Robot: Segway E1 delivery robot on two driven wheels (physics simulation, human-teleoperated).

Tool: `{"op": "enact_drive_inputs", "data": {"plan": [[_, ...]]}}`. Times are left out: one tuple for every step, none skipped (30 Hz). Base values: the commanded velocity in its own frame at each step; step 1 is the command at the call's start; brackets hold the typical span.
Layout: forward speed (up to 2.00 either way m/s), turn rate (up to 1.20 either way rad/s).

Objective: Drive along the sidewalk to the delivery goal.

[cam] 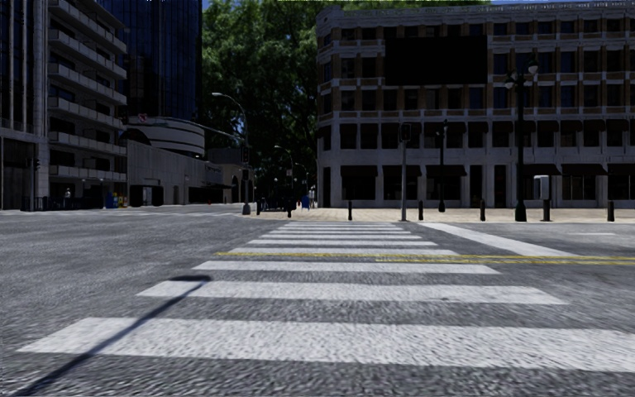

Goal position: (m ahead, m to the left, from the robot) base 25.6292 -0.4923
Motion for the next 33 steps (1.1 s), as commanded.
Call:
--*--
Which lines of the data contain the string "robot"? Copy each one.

• _Task result_
Robot: Segway E1 delivery robot on two driven wheels (physics simulation, human-teleoperated).
Goal position: (m ahead, m to the left, from the robot) base 25.6292 -0.4923

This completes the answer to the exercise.